TLK2
Unveiling the TLK2 Gene: A Gateway to Understanding Complex Diseases
Description
The TLK2 gene (Tousled-like kinase 2) encodes a protein kinase that plays a crucial role in regulating cellular growth, differentiation, and stress responses. Located on chromosome 17q25.3, this gene provides instructions for the production of the TLK2 protein, which is primarily found in the nucleus of cells.
Associated Diseases
Mutations and alterations in the TLK2 gene have been linked to a spectrum of human diseases, including:
- Seckel Syndrome: A rare genetic disorder characterized by severe growth retardation, microcephaly, and facial abnormalities. Mutations in TLK2 are responsible for approximately 15% of Seckel Syndrome cases.
- Microcephaly (Primary Autosomal Recessive): A congenital condition marked by an abnormally small head size and impaired brain development. TLK2 mutations are identified in a significant proportion of individuals with this condition.
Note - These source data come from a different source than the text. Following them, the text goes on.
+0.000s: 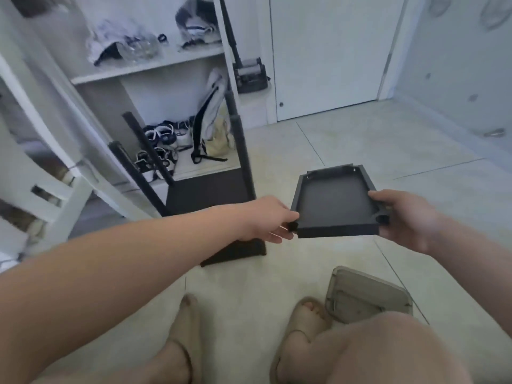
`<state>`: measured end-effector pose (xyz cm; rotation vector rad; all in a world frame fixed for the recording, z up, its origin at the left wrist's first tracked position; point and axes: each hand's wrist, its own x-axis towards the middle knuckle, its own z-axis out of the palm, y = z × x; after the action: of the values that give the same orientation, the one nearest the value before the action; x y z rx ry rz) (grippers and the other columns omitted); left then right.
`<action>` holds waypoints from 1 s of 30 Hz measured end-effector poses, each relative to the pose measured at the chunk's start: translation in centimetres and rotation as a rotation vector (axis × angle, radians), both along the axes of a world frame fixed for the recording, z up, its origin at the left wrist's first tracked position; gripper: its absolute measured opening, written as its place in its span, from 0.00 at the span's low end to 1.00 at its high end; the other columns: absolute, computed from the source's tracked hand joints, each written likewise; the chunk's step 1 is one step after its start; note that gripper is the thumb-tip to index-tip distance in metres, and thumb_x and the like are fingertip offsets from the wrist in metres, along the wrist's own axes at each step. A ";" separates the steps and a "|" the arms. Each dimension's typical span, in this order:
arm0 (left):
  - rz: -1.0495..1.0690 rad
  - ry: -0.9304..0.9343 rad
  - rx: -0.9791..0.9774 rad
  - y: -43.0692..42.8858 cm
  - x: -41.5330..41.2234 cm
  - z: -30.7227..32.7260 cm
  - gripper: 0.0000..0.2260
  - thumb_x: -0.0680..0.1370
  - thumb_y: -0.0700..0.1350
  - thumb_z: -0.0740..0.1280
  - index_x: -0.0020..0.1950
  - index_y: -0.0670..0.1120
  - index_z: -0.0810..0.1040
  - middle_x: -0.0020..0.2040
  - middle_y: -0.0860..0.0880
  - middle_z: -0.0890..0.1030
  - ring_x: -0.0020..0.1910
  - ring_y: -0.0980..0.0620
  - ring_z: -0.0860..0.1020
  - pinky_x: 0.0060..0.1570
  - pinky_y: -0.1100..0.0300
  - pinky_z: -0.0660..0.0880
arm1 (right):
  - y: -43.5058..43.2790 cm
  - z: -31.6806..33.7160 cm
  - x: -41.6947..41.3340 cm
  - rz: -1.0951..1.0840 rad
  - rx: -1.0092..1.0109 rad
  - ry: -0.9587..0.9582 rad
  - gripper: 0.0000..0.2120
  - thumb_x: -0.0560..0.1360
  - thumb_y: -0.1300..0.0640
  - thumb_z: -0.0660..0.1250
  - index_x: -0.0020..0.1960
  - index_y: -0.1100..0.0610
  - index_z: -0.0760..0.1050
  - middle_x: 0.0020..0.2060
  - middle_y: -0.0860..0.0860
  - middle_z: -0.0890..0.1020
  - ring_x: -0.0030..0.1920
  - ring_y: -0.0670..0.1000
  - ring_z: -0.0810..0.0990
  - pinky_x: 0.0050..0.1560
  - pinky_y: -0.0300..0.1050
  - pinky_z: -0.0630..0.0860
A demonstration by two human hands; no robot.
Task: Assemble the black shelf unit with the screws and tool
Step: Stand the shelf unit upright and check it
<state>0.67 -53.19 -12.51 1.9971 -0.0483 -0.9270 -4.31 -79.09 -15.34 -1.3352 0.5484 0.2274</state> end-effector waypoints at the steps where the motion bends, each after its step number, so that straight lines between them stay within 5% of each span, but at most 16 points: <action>1: 0.007 -0.044 0.003 1.2 -0.8 1.6 0.07 0.83 0.46 0.63 0.51 0.45 0.78 0.43 0.48 0.82 0.38 0.55 0.83 0.52 0.54 0.80 | 1.1 1.8 -0.5 0.009 0.004 -0.025 0.09 0.81 0.55 0.65 0.57 0.59 0.77 0.50 0.57 0.79 0.52 0.57 0.73 0.61 0.55 0.71; 4: 0.053 -0.171 0.020 4.9 -2.7 6.4 0.08 0.84 0.47 0.62 0.56 0.45 0.78 0.49 0.47 0.82 0.40 0.56 0.84 0.39 0.60 0.80 | 5.0 6.8 -1.1 0.043 0.017 -0.103 0.18 0.81 0.55 0.65 0.67 0.62 0.75 0.54 0.58 0.77 0.53 0.57 0.72 0.65 0.54 0.71; 7: 0.107 -0.300 0.053 9.2 -4.1 10.7 0.09 0.84 0.49 0.61 0.62 0.48 0.75 0.50 0.49 0.82 0.41 0.56 0.85 0.42 0.60 0.81 | 9.3 11.2 -0.8 0.080 0.038 -0.166 0.16 0.81 0.55 0.65 0.65 0.62 0.77 0.52 0.57 0.80 0.50 0.56 0.76 0.68 0.56 0.74; 10: 0.085 -0.478 0.148 13.4 -4.9 15.0 0.18 0.84 0.50 0.60 0.74 0.49 0.69 0.51 0.55 0.78 0.46 0.55 0.83 0.44 0.59 0.81 | 13.6 15.2 -0.2 0.069 0.065 -0.201 0.05 0.81 0.56 0.65 0.50 0.57 0.75 0.43 0.54 0.78 0.35 0.50 0.79 0.40 0.44 0.80; 17: -0.138 -0.801 0.349 20.0 -5.5 20.4 0.25 0.79 0.58 0.67 0.74 0.52 0.70 0.69 0.55 0.75 0.65 0.57 0.75 0.64 0.59 0.69 | 21.0 20.2 -0.4 0.027 0.035 -0.270 0.03 0.81 0.60 0.66 0.48 0.58 0.74 0.40 0.55 0.80 0.38 0.55 0.80 0.33 0.45 0.79; 22: -0.262 -1.247 0.585 20.4 -6.0 21.0 0.11 0.79 0.52 0.68 0.61 0.56 0.77 0.52 0.56 0.82 0.49 0.54 0.79 0.50 0.54 0.74 | 24.3 23.7 -1.1 0.020 0.095 -0.369 0.05 0.79 0.60 0.69 0.49 0.60 0.74 0.42 0.57 0.78 0.40 0.57 0.82 0.38 0.47 0.81; 26: -0.091 -1.553 0.580 22.1 -6.5 22.1 0.04 0.81 0.48 0.64 0.55 0.51 0.74 0.39 0.55 0.77 0.40 0.48 0.77 0.32 0.57 0.61 | 26.9 26.7 -1.8 0.019 0.060 -0.446 0.08 0.79 0.56 0.70 0.51 0.61 0.75 0.36 0.56 0.81 0.31 0.53 0.83 0.33 0.43 0.81; 30: 0.065 -1.572 0.408 25.4 -5.8 23.5 0.03 0.82 0.49 0.64 0.53 0.52 0.71 0.34 0.59 0.69 0.36 0.51 0.72 0.29 0.61 0.59 | 29.4 28.9 -1.3 0.130 -0.030 -0.491 0.17 0.78 0.44 0.69 0.54 0.58 0.77 0.47 0.57 0.85 0.47 0.57 0.86 0.39 0.48 0.83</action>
<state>-5.15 -27.78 10.98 2.5776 -0.6832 0.9126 -5.66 -49.67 13.58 -1.3959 0.0515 -0.0071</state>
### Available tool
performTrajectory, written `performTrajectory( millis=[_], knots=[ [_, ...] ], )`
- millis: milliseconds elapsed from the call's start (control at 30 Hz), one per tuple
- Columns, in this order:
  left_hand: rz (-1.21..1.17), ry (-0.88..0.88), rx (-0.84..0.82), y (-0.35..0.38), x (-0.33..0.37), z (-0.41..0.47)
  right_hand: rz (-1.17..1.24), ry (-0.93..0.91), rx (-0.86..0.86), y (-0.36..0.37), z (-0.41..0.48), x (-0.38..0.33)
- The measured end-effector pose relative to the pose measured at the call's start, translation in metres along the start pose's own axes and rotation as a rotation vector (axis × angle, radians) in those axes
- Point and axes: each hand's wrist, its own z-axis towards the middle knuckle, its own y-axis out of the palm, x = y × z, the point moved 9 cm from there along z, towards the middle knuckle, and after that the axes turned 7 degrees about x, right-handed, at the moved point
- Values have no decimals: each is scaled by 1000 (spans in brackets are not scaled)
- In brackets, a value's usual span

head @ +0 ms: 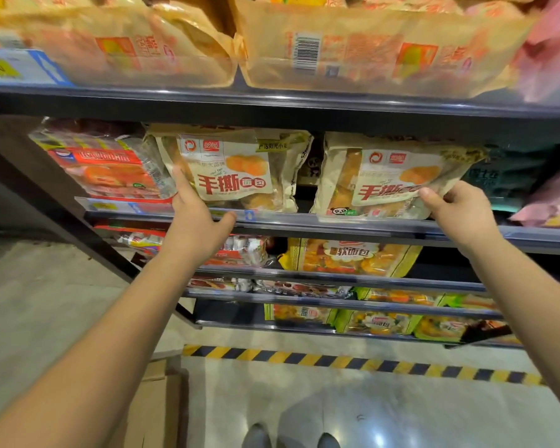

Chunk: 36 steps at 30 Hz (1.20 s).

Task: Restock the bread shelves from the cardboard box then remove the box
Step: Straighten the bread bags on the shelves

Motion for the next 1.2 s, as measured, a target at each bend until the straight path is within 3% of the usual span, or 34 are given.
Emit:
performTrajectory(
  millis=[500,833,1200],
  knots=[
    [-26,10,-5,0,-3,1,-45,-174,-78,23,-17,-28],
    [-17,-25,-3,-5,-1,-4,76,-61,-126,21,-18,-21],
    [111,-58,-23,-15,25,-36,-1,-2,-120,12,-20,-14]
  ],
)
- Microcephaly, Intellectual Disability, and Seizures (MIDAS): A neurodevelopmental disorder characterized by intellectual disability, microcephaly, and seizures. Mutations in TLK2 are associated with this disorder in approximately 20% of cases.
- Other developmental disorders: TLK2 mutations have also been implicated in various other developmental disorders, including growth hormone deficiency, limb malformations, and cardiac abnormalities.
Did you Know ?
A recent study estimated that approximately 1 in 100,000 newborns worldwide is affected by a disease associated with TLK2 mutations. This highlights the significant impact of this gene on human health.